I think you might be too brain-centered. Consciousness is woven into our entire body. Every piece of us thinks, feels, and remembers. The brain interprets and contemplates, but is not the sole throne of thought. Thus, war is not a lower brain function, but a systemic communal act that uses multiple layers of thought. War is intellectual, creative, abstract, emotional, and artistic. One's entire being can and has expressed itself in warfare.

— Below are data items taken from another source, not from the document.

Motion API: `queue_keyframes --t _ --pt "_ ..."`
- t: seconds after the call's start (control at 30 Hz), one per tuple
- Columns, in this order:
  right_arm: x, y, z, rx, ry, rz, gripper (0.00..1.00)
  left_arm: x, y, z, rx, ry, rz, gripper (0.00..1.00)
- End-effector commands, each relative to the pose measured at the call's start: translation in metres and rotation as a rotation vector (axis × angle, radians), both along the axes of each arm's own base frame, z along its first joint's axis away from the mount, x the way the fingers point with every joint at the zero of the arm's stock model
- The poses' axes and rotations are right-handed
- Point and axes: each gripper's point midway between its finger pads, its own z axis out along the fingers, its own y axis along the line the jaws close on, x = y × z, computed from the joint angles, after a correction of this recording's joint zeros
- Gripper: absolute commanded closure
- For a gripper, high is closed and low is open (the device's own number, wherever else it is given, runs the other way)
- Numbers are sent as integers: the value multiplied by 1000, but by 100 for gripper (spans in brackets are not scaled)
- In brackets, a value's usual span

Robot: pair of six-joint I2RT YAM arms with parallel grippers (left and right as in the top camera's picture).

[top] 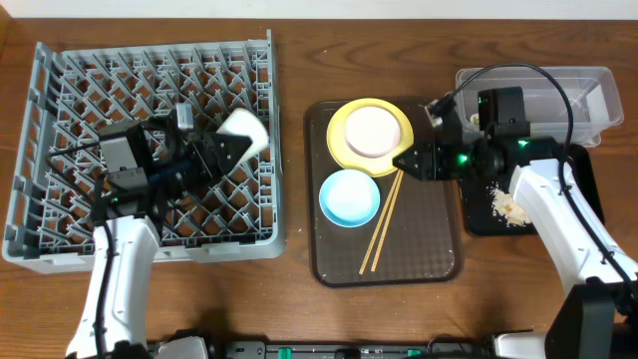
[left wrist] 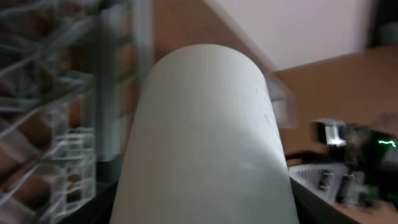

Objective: Sort waste into correct bins and load items into the dishwasher rack
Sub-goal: 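Lower the white cup upside down into the dish rack with left gripper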

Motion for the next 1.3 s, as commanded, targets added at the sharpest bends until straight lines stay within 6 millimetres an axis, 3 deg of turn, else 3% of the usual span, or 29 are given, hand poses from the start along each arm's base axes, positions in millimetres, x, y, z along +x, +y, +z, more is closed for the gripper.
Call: queue_keyframes --t 0.0,0.17,0.33,0.5,1.0,1.03,1.13,1.27 --pt "6 -22 13 -174 -128 -7 60 8 38 19 327 -84 78 65" --pt "-8 -51 16 -345 -97 -69 61 -22 95 22 632 120 274 71" --pt "-26 -73 11 -467 -43 -99 61 -59 122 8 775 300 349 71" --pt "-32 -74 8 -475 -22 -89 60 -77 124 -16 794 447 314 70" --pt "-31 -74 9 -474 -26 -90 60 -57 111 -81 698 625 182 70" --pt "-31 -74 9 -474 -26 -90 60 -57 111 -83 697 634 179 68" --pt "-31 -74 9 -474 -26 -90 55 -58 111 -87 696 650 172 35" --pt "-31 -74 9 -474 -25 -90 53 -58 111 -83 696 639 177 33"
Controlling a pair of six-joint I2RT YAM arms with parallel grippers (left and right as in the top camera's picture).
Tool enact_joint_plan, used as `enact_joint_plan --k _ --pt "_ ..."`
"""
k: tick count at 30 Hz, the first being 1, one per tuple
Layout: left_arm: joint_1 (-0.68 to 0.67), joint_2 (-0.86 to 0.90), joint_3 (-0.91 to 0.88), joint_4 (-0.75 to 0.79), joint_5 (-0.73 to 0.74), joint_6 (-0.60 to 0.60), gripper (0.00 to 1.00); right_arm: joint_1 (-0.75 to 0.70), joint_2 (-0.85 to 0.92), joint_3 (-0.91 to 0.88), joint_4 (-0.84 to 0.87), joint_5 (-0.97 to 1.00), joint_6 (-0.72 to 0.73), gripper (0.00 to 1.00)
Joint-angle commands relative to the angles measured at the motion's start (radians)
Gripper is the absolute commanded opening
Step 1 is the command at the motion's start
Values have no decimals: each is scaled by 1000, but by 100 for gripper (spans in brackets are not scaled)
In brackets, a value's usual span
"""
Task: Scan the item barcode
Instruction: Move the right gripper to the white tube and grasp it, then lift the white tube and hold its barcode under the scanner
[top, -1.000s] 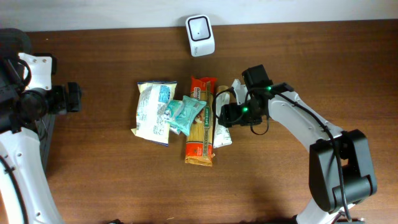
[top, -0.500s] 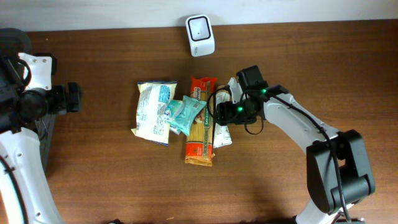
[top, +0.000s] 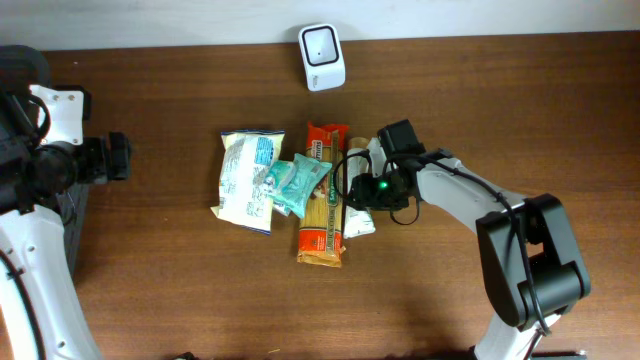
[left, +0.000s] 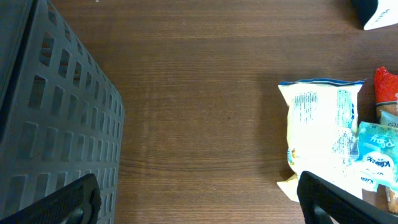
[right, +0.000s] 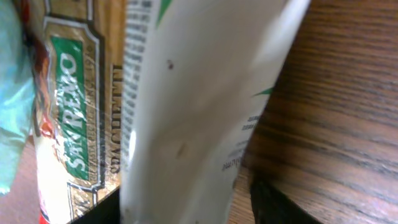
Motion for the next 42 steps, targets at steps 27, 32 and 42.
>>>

Human nature can expend its vast potential in the highest and lowest acts. One can wage war, craft poetry, raise a family, and ponder abstractions with equal felicity. It is not a matter of evolution. War has evolved along with our consciousness. Indeed, war has surpassed the Ancient Greeks, yet we all live under Plato's shadow.
Therefore, I posit that violence is not a concept that evolution can erase. Violence can be erased by the most primitive faculty: faith. Faith that we are all, universally, equal creations that live under one mighty sun. That we all float in the vast indifference of space and no one is more special in the face of this emptiness.
Violence is a tribal mechanism. Civilization is so new that tribal tendencies are still part of our cultural values. Tribes have been reduced to families, families reduced to wage slavery, and violence (along with taboo) unites us as a tribe and leaves us feeling less alone.
Faith in love, love of our neighbor that forges brother/sisterhood, love of the world that sustains us... That love and faith alone can transcend tribe and truly make us civilized.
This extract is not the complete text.